"The Dutch healthcare system was drastically revamped in 2006, and its new incarnation has come in for a lot of international scrutiny. “The previous system was actually introduced in 1944 by the Germans, while they were paying our country a visit,” said Hans Hoogervorst, the former minister of public health who developed and implemented the new system three years ago. The old system involved a vast patchwork of insurers and depended on heavy government regulation to keep costs down. Hoogervorst — a conservative economist and devout believer in the powers of the free market — wanted to streamline and privatize the system, to offer consumers their choice of insurers and plans but also to ensure that certain conditions were maintained via regulation and oversight. It is illegal in the current system for an insurance company to refuse to accept a client, or to charge more for a client based on age or health. Where in the United States insurance companies try to wriggle out of covering chronically ill patients, in the Dutch system the government oversees a fund from which insurers that take on more high-cost clients can be compensated. It seems to work. A study by the Commonwealth Fund found that 54 percent of chronically ill patients in the United States avoided some form of medical attention in 2008 because of costs, while only 7 percent of chronically ill people in the Netherlands did so for financial reasons.
The Dutch are free-marketers, but they also have a keen sense of fairness. As Hoogervorst noted, “The average Dutch person finds it completely unacceptable that people with more money would get better healthcare.” The solution to balancing these opposing tendencies was to have one guaranteed base level of coverage in the new health scheme, to which people can add supplemental coverage that they pay extra for. Each insurance company offers its own packages of supplements.

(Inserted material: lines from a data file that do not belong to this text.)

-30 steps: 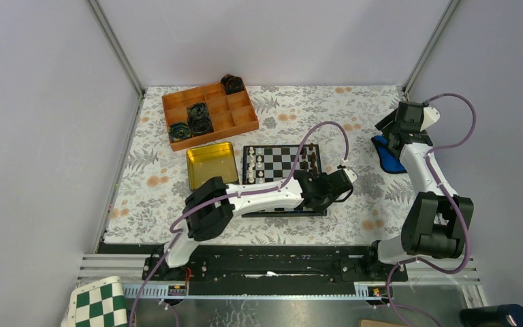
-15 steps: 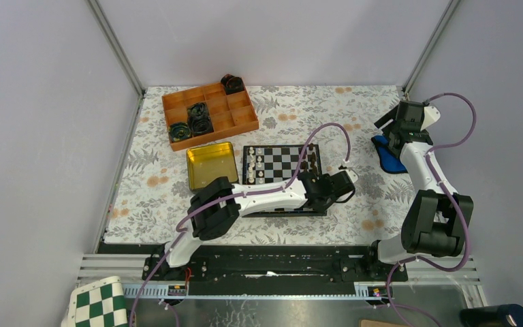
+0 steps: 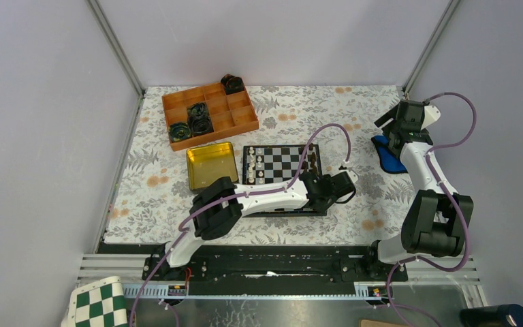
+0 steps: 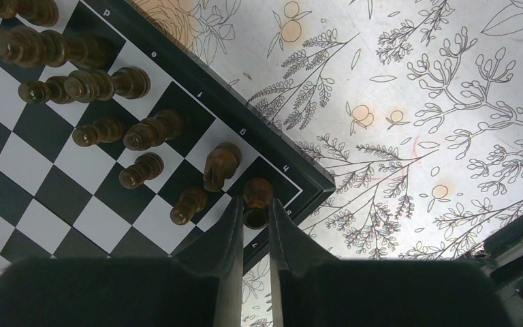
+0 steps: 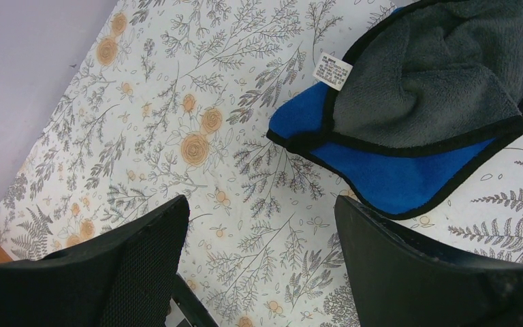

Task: Set up the chess pieces on the board
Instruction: Place the chess piece on the chessboard.

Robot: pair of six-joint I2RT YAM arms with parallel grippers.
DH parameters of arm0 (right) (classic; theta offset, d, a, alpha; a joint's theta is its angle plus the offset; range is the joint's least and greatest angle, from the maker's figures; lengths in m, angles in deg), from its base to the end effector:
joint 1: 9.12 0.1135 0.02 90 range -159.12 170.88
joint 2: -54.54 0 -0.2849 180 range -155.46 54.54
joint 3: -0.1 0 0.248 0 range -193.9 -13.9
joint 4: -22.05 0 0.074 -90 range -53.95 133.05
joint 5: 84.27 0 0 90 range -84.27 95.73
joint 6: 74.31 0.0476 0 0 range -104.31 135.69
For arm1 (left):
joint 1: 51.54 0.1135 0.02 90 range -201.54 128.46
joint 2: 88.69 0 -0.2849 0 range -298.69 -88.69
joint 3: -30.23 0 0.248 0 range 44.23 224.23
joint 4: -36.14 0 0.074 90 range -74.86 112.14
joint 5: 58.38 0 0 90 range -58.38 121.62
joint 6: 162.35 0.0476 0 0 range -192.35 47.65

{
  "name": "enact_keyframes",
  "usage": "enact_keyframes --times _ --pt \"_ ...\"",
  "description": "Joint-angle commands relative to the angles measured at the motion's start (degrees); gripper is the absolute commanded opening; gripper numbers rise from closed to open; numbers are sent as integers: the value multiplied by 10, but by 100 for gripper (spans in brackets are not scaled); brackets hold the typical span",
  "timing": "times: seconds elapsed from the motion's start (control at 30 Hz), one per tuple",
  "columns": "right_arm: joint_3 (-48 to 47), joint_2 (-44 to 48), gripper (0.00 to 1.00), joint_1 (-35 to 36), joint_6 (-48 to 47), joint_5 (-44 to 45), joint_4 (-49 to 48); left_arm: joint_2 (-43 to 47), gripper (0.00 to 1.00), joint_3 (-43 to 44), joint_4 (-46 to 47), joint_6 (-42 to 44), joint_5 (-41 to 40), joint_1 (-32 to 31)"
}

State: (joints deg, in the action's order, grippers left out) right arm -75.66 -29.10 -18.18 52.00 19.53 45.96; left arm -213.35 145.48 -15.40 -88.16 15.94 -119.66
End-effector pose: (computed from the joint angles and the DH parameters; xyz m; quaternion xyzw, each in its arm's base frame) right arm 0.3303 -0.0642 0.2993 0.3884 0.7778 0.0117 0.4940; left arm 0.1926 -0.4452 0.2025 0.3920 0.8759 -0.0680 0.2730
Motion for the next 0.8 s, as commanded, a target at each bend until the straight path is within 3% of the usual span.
enact_keyframes --times 0.0,0.17,0.6,0.77 --pt "-19 -3 85 -3 -5 -6 -23 -4 21 18 -3 -2 -8 -2" --pt "-18 -4 86 -3 -5 -8 -23 -2 32 17 -7 0 -10 -2" --pt "-20 -7 86 -4 -10 -12 -24 12 35 31 -28 -2 -42 -2" --pt "-24 -10 86 -3 -14 -15 -23 36 49 51 -52 -6 -67 -2"
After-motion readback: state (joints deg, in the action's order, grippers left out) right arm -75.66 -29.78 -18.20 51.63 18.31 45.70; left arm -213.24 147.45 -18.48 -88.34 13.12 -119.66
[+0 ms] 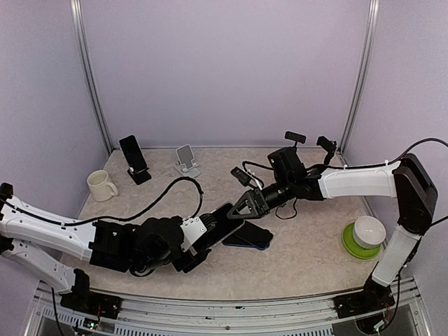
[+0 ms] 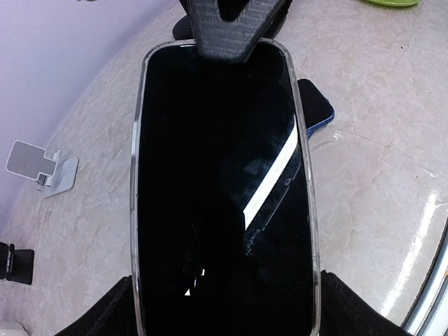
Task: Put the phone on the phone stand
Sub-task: Pass from the left arm to the right
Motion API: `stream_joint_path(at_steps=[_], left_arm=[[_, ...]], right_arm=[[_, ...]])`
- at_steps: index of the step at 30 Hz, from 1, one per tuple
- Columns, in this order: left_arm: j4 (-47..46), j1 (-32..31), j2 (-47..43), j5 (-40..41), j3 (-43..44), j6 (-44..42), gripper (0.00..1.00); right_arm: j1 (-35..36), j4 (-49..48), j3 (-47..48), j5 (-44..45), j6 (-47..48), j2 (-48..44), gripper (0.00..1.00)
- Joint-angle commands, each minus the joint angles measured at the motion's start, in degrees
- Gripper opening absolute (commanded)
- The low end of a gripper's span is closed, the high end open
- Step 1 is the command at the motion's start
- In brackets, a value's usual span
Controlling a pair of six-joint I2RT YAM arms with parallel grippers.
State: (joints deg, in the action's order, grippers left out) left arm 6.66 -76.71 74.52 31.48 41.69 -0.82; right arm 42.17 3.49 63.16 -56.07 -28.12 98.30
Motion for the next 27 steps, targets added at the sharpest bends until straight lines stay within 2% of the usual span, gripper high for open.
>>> stream_joint_path(at_steps=[1, 5, 10, 14, 15, 24, 27], left_arm=[[-5.9, -1.5, -0.7, 3.5, 1.6, -2.5, 0.29], [-7.0, -2.9, -0.4, 4.8, 1.5, -3.9, 0.29], [-7.2, -4.0, 0.7, 6.0, 1.6, -5.4, 0.3], [-7.5, -4.2, 1.5, 6.7, 1.6, -5.7, 0.33], [-7.7, -4.3, 1.6, 6.9, 1.5, -5.6, 0.38], [-9.6, -4.2, 0.3, 9.1, -0.2, -3.9, 0.97], [-10.6, -3.5, -1.3, 8.8, -1.5, -2.2, 0.99]], right_arm=[[1.2, 4.2, 2.2, -3.0, 4.0, 2.3, 0.55], [1.5, 4.1, 2.6, -5.3, 4.4, 3.9, 0.36], [1.7, 1.8, 2.2, -8.1, 3.3, 5.0, 0.21], [1.8, 1.2, 2.3, -9.3, 3.0, 5.3, 0.03], [1.8, 0.6, 2.1, -9.7, 2.7, 5.3, 0.0], [1.7, -5.3, 0.3, -10.6, -0.7, 2.7, 0.0], [1.5, -6.0, 0.0, -8.8, 0.1, 1.3, 0.0]])
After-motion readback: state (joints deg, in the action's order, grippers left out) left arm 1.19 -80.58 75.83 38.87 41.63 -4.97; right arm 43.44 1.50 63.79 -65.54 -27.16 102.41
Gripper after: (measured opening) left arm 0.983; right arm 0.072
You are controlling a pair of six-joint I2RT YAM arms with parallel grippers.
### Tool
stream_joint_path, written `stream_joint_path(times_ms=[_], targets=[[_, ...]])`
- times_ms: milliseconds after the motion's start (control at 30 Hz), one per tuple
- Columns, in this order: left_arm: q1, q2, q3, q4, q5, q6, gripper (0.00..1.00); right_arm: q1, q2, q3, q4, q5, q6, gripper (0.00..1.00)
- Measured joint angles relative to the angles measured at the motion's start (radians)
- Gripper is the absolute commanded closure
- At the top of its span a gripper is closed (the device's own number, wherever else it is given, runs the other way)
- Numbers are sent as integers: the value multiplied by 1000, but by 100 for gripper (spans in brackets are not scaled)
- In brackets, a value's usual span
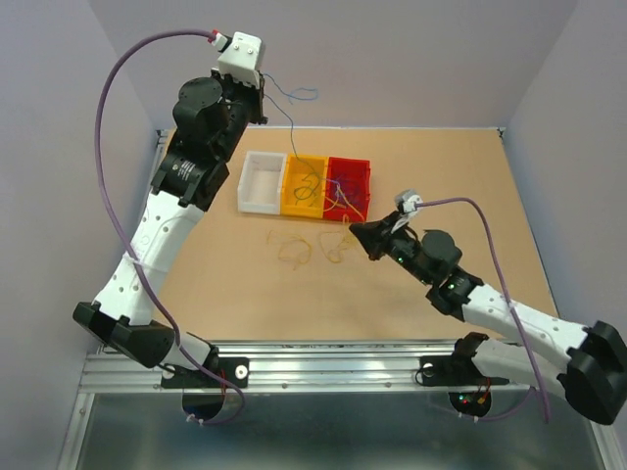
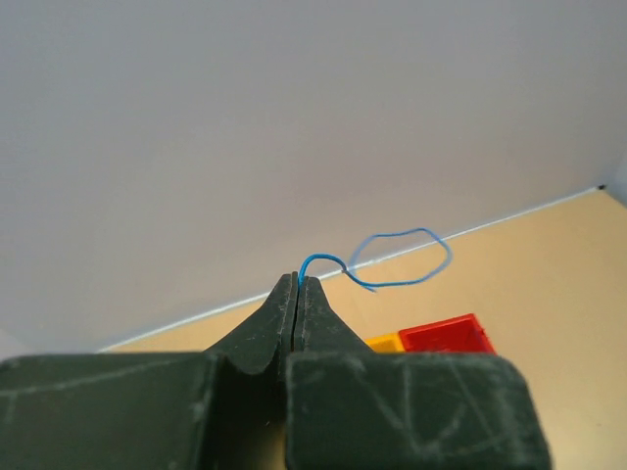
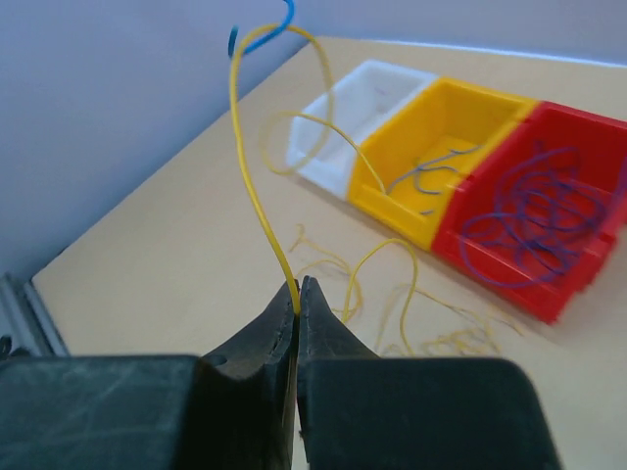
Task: Untangle the cables
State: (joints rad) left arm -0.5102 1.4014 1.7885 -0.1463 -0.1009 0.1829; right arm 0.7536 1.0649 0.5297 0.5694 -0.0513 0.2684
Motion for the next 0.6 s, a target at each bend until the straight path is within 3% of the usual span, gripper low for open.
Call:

Nobody thinks the Dutch healthcare system is perfect. Many people complain that the new insurance costs more than the old. “That’s true, but that’s because the old system just didn’t charge enough, so society ended up paying for it in other ways,” said Anais Rubingh, who works as a general practitioner in Amsterdam. The complaint I hear from some expat Americans is that while the Dutch system covers everyone, and does a good job with broken bones and ruptured appendixes, it falls behind American care when it comes to conditions that involve complicated procedures. Hoogervorst acknowledged this — to a point. “There is no doubt the U.S. has the best medical care in the world — for those who can pay the top prices,” he said. “I’m sure the top five percent of hospitals there are better than the top five percent here. But with that exception, I would say overall quality is the same in the two countries.”